Then, in 2000, a Maine initiative was going to prime the legalization pump and get the new assisted-suicide laws flowing. Polls showed strong public support for permitting doctors to prescribe death for their patients. Unlike in previous state referendums, supporters of assisted suicide were better financed than their opponents, making their success a likelihood. So urgent was their desire for victory that Oregon activists, where assisted suicide is legal, even sent missionaries to promote the measure including then-Governor John A. Kitzhaber. Yet, when the votes were cast and counted, Maine had rejected assisted suicide by 51-49 percent.

The next big threat came in Hawaii in May 2002. Pushed energetically by then-Governor Ben Cayetano, an euthanasia enthusiast, the Hawaii house of representatives passed a legalization bill 30-20. It appeared stuck in a senate committee when, in an unexpected tactical maneuver, the bill reached the senate floor and passed on a snap vote, 14-11. But the measure needed a second affirmative vote to be sent to the governor's desk. Opponents pressed the lobbying pedal to the metal, accelerating from zero-to-100 in less than 24 hours. The next day, the bill failed 13-12, and the legislative session ended. A disappointed Governor Cayetano left office and the danger ebbed.

In recent months, assisted-suicide advocates buzzed and opponents worried that Vermont was going to be "the place." To prepare for the "Death with Dignity Act," proponents lobbied the Vermont Medical Society to drop its opposition. They were almost successful. The group took a vote of its members and, essentially, decided not to advocate any law.

That could have helped promote passage. After all, the neutrality of the Oregon Medical Association was key in getting 51 percent of Oregon voters to approve assisted suicide in 1994. But it now appears that the early optimism of assisted-suicide advocates has, again, been dashed. The Rutland Herald reported earlier this month that the bill was dealt a "death blow" when "the heads of both the House and Senate Health and Welfare Committees said they won't take up the measure."

All of this begs a crucial question: Why have American euthanasia activists, who triumphed so spectacularly when Oregon voters legalized physician-assisted suicide, been so spectacularly unsuccessful ever since? The answer, I think, is found in the following Rutland Herald description of what led to the apparent downfall of the Vermont bill:

The move comes after the Vermont Coalition for Disability Rights, an advocacy group for the disabled, joined the Vermont Medical Society and Vermont Center for Independent Living [also closely affiliated with disability rights] in opposing the measure. It is also opposed by the Vermont Right to Life Committee and Burlington's Catholic Diocese.

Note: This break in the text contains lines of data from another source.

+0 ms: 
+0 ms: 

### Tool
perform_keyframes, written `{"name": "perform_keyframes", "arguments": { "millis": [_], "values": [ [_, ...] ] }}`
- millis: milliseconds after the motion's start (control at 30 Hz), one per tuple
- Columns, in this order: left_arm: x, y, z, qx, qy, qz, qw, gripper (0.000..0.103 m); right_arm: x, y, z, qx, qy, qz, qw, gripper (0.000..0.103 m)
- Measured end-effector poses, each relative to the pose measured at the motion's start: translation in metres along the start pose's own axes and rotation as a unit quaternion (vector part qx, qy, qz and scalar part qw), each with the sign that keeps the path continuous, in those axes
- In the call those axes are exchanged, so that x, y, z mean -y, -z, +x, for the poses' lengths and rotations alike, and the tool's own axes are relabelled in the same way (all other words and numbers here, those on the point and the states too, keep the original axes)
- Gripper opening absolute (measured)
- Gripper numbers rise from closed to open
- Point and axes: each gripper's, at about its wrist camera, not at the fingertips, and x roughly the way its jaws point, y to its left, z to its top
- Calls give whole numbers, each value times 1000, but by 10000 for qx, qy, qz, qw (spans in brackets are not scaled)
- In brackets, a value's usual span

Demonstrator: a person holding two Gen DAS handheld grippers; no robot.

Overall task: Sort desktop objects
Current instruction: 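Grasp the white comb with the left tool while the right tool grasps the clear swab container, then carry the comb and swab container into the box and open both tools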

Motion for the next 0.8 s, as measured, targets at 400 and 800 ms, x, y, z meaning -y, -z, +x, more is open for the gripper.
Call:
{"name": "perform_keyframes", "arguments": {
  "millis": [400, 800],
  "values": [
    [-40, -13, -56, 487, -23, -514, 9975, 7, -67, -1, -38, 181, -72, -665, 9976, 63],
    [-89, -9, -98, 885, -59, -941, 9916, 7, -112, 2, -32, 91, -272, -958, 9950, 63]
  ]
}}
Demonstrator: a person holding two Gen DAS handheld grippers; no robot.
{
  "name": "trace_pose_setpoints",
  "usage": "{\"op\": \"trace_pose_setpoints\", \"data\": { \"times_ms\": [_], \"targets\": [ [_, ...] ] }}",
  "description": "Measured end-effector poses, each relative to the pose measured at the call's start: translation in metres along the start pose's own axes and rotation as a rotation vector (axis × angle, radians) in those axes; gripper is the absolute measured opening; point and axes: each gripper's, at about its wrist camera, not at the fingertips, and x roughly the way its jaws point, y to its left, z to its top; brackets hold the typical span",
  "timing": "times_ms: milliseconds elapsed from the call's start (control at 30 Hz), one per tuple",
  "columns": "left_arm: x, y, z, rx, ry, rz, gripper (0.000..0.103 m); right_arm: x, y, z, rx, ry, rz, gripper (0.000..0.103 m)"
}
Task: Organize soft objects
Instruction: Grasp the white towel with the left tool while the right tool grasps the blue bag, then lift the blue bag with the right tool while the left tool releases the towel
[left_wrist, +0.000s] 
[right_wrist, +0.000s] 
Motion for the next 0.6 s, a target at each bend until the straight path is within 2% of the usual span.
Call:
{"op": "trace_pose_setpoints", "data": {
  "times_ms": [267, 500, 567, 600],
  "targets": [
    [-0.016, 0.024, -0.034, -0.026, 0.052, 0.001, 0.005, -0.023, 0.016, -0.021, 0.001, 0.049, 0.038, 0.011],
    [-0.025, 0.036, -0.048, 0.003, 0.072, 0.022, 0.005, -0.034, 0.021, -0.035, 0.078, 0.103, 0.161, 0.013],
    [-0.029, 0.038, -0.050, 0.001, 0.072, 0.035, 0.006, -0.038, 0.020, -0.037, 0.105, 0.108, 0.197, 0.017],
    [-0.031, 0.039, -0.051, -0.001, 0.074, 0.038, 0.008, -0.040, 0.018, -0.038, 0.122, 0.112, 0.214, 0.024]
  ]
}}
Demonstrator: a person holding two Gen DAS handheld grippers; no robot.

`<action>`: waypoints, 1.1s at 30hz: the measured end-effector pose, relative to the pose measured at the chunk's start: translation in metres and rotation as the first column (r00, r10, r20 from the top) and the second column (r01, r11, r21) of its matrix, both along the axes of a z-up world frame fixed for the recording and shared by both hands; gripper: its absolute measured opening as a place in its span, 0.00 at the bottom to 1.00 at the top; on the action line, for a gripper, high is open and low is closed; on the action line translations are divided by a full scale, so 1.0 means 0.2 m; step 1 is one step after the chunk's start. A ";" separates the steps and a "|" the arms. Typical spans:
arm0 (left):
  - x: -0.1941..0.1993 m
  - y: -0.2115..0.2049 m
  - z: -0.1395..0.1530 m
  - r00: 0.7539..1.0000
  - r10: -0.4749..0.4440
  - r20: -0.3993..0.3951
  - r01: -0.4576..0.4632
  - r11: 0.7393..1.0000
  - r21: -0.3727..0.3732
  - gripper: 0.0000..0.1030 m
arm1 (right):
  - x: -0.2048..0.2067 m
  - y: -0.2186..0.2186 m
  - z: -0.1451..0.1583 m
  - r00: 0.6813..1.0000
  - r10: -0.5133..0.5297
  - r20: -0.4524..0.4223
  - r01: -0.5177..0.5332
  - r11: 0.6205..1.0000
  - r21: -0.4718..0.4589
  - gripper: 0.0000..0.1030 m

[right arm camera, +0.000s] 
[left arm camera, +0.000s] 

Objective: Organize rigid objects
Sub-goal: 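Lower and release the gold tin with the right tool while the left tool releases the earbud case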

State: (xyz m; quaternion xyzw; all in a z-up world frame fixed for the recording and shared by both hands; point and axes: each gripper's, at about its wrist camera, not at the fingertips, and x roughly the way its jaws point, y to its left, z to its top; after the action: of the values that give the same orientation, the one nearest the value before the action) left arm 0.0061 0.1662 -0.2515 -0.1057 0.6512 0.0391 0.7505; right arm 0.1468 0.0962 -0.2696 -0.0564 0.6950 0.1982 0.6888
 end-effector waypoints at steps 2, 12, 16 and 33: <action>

Note the prominence given to disability-rights activists; ten years ago, such a sentence would never have appeared in a media report. Then, opponents of assisted suicide were almost exclusively (if inaccurately) depicted as religiously motivated even though medical, nursing, and hospice professional organizations also almost universally opposed legalization.

This misleading stereotype aided the assisted-suicide cause; it gave credence to euthanasia advocates' political strategy of casting their opponents as religious fanatics seeking to impose sectarian beliefs upon secular society. Toward this end, Oregon euthanasia activists ran a distinctly anti-Catholic political campaign on behalf of Measure 16. One radio ad featured an angry Oregonian accusing the Catholic Church of "putting out garbage" about the measure and "trying to control my life." Another falsely accused the church of imposing upon "every Oregonian" the religious belief that "suffering is redemptive and preserving physical life is always valued higher than relief of suffering."

After Oregon's law passed, both opponents and supporters of assisted suicide anticipated that this demagogic advocacy strategy would effectively break down what seemed to be weakening resistance among the public to the legalization of assisted suicide. But then, just when the situation seemed most bleak, disability-rights activists who see disabled people as the prime targets of the euthanasia movement powerfully entered the fray. And the tide began to turn.

In 1996 disability activists formed NOT DEAD YET after Jack Kevorkian was acquitted after assisting the suicides of two women with non-terminal disabilities. (The group takes its name from the hilarious "Bring out your dead", scene in Monty Python and the Holy Grail.) NDY immediately made news by picketing Jack Kevorkian's home and conducting a sit-in at the Hemlock Society's Denver headquarters. (The Hemlock Society, like a leopard trying to change its spots, recently renamed itself "End of Life Choices.") Since then, eleven other national disability-rights groups have joined NDY in opposing legalized assisted suicide, and chapters have protested and taken other political actions against the euthanasia agenda throughout much of the country.

The energetic commitment of the disabled-rights community, more than any other single factor, has thwarted the assisted-suicide movement. Because disability-rights activists are generally politically liberal, distinctly secular in outlook, and often supportive of abortion rights, the media can no longer caricature assisted-suicide opponents as religious busybodies. Moreover, people who would jump head first off a skyscraper if pro-lifers told them not to will listen to the opinions of disability-rights activists with open minds. As a result, some polls now show a sharp drop in the support for legalizing assisted suicide.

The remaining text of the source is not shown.